• **Record excerpts**
::::::::::
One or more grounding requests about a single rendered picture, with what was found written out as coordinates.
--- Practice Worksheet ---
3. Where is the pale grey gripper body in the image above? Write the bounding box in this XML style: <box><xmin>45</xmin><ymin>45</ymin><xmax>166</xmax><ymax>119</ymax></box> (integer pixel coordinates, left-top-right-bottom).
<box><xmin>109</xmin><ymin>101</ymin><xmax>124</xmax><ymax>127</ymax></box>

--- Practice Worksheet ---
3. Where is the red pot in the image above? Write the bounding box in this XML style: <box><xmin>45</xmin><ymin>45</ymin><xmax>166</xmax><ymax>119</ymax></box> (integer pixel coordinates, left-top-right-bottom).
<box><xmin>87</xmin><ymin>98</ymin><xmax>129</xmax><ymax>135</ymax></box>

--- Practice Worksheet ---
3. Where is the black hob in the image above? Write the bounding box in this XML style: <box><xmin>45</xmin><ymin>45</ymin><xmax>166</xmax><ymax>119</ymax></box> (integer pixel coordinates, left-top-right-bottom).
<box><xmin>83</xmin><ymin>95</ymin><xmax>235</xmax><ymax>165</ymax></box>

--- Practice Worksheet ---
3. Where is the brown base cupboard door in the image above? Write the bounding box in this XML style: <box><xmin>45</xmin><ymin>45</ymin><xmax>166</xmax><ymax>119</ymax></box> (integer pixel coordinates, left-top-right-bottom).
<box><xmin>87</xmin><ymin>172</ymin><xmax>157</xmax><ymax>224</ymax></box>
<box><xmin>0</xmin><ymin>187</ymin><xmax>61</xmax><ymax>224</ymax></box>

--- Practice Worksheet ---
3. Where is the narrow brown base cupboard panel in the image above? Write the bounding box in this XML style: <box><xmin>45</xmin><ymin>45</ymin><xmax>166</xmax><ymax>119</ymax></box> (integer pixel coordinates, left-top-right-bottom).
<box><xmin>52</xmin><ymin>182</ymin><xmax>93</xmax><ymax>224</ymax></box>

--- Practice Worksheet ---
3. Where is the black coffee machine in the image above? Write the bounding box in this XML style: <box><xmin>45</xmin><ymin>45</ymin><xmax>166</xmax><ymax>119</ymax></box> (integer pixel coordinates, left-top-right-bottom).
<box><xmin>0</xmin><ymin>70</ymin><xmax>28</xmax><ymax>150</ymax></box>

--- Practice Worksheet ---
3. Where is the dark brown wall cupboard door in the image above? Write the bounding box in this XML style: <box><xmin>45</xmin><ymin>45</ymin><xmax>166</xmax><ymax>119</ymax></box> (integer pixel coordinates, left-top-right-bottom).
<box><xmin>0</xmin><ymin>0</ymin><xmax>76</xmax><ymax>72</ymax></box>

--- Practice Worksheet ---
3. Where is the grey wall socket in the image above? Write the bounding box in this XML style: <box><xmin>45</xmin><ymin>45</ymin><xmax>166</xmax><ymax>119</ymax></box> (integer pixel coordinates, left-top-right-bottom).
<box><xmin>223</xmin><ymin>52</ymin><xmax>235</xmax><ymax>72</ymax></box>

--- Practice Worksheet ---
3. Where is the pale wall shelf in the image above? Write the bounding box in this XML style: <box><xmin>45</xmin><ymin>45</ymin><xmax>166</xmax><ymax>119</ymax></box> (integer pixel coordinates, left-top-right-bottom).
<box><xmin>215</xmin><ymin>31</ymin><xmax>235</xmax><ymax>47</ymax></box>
::::::::::
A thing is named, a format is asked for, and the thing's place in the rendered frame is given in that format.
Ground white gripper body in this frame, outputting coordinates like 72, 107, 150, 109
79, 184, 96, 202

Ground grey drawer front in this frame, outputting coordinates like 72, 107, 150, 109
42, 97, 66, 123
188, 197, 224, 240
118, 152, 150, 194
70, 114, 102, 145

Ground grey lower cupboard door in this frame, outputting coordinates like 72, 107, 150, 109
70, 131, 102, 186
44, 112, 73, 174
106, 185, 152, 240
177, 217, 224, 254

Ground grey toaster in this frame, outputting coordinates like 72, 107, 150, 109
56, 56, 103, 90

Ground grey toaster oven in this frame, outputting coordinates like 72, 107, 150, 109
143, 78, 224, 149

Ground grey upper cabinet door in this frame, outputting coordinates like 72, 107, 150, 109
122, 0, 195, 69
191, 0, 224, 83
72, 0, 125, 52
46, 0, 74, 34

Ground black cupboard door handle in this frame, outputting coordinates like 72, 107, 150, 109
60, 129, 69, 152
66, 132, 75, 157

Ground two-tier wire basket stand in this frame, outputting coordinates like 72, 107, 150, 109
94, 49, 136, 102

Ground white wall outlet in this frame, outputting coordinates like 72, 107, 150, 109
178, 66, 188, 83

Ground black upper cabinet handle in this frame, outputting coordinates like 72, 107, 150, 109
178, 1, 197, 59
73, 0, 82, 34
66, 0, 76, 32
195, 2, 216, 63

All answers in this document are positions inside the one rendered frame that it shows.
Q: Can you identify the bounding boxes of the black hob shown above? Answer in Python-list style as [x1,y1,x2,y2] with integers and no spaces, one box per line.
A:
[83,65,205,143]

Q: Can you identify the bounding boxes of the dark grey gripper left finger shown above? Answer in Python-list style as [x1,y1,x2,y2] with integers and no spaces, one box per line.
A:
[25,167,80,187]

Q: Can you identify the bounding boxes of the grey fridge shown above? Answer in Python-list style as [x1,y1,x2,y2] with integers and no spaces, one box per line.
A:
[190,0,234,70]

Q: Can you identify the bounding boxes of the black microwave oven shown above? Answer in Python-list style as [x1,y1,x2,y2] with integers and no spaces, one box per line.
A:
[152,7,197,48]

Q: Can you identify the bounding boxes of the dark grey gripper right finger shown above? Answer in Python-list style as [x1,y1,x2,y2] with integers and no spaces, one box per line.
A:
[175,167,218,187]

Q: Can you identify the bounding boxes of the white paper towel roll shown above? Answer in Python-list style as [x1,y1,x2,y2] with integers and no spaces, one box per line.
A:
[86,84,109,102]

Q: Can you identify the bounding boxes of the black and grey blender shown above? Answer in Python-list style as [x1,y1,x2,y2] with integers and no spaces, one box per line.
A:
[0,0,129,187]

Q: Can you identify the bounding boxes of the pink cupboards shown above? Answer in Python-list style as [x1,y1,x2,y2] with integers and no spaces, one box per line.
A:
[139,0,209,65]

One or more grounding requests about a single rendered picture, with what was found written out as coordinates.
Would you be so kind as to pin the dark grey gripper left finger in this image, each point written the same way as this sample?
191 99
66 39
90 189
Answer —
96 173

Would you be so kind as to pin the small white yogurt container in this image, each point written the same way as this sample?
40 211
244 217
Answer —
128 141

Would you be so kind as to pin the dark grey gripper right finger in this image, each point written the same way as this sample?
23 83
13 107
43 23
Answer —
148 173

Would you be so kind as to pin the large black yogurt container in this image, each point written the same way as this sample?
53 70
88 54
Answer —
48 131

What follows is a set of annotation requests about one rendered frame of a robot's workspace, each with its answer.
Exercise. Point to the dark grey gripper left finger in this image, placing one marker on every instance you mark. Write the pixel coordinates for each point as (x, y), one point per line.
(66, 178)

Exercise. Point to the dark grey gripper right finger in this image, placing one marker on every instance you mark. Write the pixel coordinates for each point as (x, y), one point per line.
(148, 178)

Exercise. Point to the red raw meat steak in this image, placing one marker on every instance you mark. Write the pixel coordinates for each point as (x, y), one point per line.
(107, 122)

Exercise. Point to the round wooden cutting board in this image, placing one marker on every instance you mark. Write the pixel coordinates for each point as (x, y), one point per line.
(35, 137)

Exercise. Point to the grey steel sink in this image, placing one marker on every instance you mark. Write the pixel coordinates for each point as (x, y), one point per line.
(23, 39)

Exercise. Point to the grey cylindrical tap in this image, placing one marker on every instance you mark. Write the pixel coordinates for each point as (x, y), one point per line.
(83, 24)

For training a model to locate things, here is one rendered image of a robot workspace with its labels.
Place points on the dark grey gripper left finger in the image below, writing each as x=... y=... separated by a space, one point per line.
::::::::::
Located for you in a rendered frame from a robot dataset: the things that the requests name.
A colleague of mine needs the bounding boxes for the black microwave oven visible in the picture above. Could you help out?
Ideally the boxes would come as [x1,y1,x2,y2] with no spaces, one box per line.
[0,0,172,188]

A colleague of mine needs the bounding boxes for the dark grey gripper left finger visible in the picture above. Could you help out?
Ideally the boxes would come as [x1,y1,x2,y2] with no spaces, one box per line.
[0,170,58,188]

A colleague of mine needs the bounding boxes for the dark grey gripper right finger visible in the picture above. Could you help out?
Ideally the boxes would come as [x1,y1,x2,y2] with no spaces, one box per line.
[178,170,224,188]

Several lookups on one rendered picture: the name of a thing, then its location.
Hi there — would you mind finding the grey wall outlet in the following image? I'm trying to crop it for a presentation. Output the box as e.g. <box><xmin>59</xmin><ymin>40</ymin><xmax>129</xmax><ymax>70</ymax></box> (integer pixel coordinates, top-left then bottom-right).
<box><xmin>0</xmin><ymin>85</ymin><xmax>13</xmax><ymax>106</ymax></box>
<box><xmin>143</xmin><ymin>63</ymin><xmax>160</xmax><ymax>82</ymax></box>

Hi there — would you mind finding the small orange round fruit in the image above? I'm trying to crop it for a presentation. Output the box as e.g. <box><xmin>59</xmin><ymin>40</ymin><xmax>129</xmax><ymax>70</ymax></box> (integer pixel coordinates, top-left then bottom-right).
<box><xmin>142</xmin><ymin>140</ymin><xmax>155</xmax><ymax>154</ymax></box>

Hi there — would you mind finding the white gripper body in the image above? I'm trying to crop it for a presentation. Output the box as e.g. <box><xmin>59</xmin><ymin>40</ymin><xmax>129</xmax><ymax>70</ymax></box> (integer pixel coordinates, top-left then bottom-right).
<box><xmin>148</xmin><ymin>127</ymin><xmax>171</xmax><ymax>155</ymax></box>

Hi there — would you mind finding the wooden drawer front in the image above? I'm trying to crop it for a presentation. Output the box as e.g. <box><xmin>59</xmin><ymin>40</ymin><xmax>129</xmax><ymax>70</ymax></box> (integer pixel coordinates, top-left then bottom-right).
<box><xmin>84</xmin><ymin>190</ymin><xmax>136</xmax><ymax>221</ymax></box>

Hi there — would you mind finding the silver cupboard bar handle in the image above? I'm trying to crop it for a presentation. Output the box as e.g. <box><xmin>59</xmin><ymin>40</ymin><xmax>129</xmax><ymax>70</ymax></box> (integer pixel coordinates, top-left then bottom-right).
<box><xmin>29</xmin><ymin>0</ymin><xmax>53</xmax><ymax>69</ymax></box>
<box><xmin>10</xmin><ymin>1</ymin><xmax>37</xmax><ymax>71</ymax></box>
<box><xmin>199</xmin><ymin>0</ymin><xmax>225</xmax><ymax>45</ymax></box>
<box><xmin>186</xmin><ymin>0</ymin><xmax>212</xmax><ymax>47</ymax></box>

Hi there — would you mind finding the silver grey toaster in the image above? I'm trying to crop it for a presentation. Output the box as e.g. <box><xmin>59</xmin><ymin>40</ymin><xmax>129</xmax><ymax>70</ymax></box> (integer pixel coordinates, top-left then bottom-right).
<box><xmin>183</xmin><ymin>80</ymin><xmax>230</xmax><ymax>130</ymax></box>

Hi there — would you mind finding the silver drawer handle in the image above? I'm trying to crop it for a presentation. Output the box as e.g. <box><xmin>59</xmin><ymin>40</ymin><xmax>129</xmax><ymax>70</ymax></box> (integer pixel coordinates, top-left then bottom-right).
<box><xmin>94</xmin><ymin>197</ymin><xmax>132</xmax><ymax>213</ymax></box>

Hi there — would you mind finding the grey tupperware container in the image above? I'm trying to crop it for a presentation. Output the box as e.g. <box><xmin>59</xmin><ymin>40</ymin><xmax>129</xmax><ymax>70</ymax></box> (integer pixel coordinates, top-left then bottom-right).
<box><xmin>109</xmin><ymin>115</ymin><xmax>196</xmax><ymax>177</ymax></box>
::::::::::
• **Exercise aim**
When a line of the entries above contains the word "silver", include it in a tally, then give that tally alone.

• **Answer space**
3